> TRY IT: All entries must be given again exactly as written.

> DATA SHOWN:
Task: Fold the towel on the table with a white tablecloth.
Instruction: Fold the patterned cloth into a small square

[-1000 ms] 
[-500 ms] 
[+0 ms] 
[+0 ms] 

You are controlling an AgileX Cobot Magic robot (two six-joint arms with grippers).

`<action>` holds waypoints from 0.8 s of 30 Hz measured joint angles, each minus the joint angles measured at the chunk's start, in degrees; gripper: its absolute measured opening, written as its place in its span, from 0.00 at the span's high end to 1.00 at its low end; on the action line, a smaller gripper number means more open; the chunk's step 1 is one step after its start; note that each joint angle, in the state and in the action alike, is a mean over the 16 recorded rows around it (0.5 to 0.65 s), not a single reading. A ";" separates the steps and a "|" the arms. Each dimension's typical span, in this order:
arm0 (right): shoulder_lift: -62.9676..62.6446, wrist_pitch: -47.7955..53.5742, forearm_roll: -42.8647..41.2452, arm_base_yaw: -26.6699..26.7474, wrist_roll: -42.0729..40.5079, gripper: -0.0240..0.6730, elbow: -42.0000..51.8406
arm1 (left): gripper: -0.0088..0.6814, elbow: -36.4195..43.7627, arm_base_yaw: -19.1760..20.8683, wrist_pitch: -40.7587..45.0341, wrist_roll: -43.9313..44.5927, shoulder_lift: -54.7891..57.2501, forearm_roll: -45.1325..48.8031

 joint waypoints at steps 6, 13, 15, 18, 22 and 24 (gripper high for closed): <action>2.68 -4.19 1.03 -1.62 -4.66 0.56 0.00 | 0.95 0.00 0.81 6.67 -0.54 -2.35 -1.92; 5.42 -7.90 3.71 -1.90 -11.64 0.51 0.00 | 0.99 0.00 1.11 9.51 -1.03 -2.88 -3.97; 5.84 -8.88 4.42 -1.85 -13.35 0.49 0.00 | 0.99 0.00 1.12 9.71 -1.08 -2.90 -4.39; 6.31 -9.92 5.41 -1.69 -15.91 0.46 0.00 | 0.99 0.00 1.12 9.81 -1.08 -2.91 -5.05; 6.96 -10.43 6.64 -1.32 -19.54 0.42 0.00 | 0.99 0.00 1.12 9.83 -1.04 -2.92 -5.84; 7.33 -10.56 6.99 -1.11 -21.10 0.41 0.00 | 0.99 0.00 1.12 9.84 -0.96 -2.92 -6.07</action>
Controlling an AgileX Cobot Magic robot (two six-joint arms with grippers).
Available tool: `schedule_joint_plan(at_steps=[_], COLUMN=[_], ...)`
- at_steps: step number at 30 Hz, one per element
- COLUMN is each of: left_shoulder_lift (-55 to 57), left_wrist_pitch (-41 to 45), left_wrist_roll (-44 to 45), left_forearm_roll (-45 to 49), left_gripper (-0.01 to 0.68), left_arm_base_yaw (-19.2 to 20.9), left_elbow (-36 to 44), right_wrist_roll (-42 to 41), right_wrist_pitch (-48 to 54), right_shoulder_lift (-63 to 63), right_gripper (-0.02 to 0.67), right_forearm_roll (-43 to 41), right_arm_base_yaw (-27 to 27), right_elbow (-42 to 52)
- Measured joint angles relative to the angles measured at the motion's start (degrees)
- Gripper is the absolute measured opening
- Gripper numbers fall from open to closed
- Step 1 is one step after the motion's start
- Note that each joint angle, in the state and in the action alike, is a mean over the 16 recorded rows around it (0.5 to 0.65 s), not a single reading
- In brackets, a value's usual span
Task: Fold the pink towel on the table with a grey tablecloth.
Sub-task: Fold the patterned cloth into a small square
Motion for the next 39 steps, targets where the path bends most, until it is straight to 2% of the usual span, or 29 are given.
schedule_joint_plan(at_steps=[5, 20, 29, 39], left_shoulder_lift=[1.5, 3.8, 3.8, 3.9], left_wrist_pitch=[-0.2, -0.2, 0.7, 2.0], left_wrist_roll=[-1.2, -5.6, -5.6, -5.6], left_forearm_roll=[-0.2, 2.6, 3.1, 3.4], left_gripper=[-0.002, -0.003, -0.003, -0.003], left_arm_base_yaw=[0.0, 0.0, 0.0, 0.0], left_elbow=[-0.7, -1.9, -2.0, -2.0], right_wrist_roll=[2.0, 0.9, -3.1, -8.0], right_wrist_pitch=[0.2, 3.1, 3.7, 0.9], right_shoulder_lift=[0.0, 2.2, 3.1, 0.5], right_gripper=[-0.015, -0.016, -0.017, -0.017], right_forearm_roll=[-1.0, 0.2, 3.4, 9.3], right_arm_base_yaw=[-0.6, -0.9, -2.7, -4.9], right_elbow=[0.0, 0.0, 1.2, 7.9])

> YOUR RESPONSE:
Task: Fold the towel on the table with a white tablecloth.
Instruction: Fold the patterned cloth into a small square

[-1000 ms] 
[-500 ms] 
[+0 ms] 
[+0 ms] 

You are controlling an AgileX Cobot Magic robot (two six-joint arms with grippers).

`<action>` holds waypoints from 0.8 s of 30 Hz measured joint angles, each minus the joint angles measured at the chunk's start, in degrees; gripper: its absolute measured opening, written as its place in its span, from 0.00 at the span's high end to 1.00 at its low end; on the action line, a smaller gripper number means more open; the chunk's step 1 is one step after its start; note that each joint angle, in the state and in the action alike, is a mean over the 16 recorded rows around it (0.5 to 0.65 s), not a single reading. A ";" separates the steps and a "|" the arms. Each dimension's typical span, in this order:
arm0 (right): shoulder_lift: -62.9676..62.6446, wrist_pitch: -47.7955..53.5742, forearm_roll: -42.8647..41.2452, arm_base_yaw: -26.6699..26.7474, wrist_roll: -42.0729..40.5079, gripper: -0.0240..0.6730, elbow: -42.0000..51.8406
arm1 (left): gripper: -0.0088..0.6814, elbow: -36.4195..43.7627, arm_base_yaw: -19.1760..20.8683, wrist_pitch: -40.7587..45.0341, wrist_roll: -43.9313..44.5927, shoulder_lift: -54.7891..57.2501, forearm_roll: -45.1325..48.8031

 joint waypoints at steps 6, 13, 15, 18, 22 and 24 (gripper high for closed): <action>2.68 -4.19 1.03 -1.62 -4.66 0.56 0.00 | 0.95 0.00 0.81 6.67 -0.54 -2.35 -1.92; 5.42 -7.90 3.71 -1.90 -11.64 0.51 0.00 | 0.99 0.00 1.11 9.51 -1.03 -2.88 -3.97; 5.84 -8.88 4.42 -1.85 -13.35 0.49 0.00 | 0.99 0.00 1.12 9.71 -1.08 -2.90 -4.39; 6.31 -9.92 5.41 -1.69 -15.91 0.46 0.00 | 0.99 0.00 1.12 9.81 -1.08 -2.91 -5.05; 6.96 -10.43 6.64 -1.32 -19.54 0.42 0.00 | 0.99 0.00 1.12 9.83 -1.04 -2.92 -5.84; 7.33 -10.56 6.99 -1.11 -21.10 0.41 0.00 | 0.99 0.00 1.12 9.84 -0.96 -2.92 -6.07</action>
Controlling an AgileX Cobot Magic robot (two six-joint arms with grippers).
Available tool: `schedule_joint_plan(at_steps=[_], COLUMN=[_], ...)`
- at_steps: step number at 30 Hz, one per element
- COLUMN is each of: left_shoulder_lift (-55 to 57), left_wrist_pitch (-41 to 45), left_wrist_roll (-44 to 45), left_forearm_roll (-45 to 49), left_gripper (-0.01 to 0.68), left_arm_base_yaw (-19.2 to 20.9), left_elbow (-36 to 44), right_wrist_roll (-42 to 41), right_wrist_pitch (-48 to 54), right_shoulder_lift (-63 to 63), right_gripper (-0.02 to 0.67), right_forearm_roll (-43 to 41), right_arm_base_yaw (-27 to 27), right_elbow (-42 to 52)
- Measured joint angles relative to the angles measured at the motion's start (degrees)
- Gripper is the absolute measured opening
- Gripper numbers fall from open to closed
- Step 1 is one step after the motion's start
- Note that each joint angle, in the state and in the action alike, is a mean over the 16 recorded rows around it (0.5 to 0.65 s), not a single reading
- In brackets, a value's usual span
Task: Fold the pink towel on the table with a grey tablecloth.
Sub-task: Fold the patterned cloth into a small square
Motion for the next 39 steps, targets where the path bends most, until it is straight to 2% of the usual span, or 29 are given.
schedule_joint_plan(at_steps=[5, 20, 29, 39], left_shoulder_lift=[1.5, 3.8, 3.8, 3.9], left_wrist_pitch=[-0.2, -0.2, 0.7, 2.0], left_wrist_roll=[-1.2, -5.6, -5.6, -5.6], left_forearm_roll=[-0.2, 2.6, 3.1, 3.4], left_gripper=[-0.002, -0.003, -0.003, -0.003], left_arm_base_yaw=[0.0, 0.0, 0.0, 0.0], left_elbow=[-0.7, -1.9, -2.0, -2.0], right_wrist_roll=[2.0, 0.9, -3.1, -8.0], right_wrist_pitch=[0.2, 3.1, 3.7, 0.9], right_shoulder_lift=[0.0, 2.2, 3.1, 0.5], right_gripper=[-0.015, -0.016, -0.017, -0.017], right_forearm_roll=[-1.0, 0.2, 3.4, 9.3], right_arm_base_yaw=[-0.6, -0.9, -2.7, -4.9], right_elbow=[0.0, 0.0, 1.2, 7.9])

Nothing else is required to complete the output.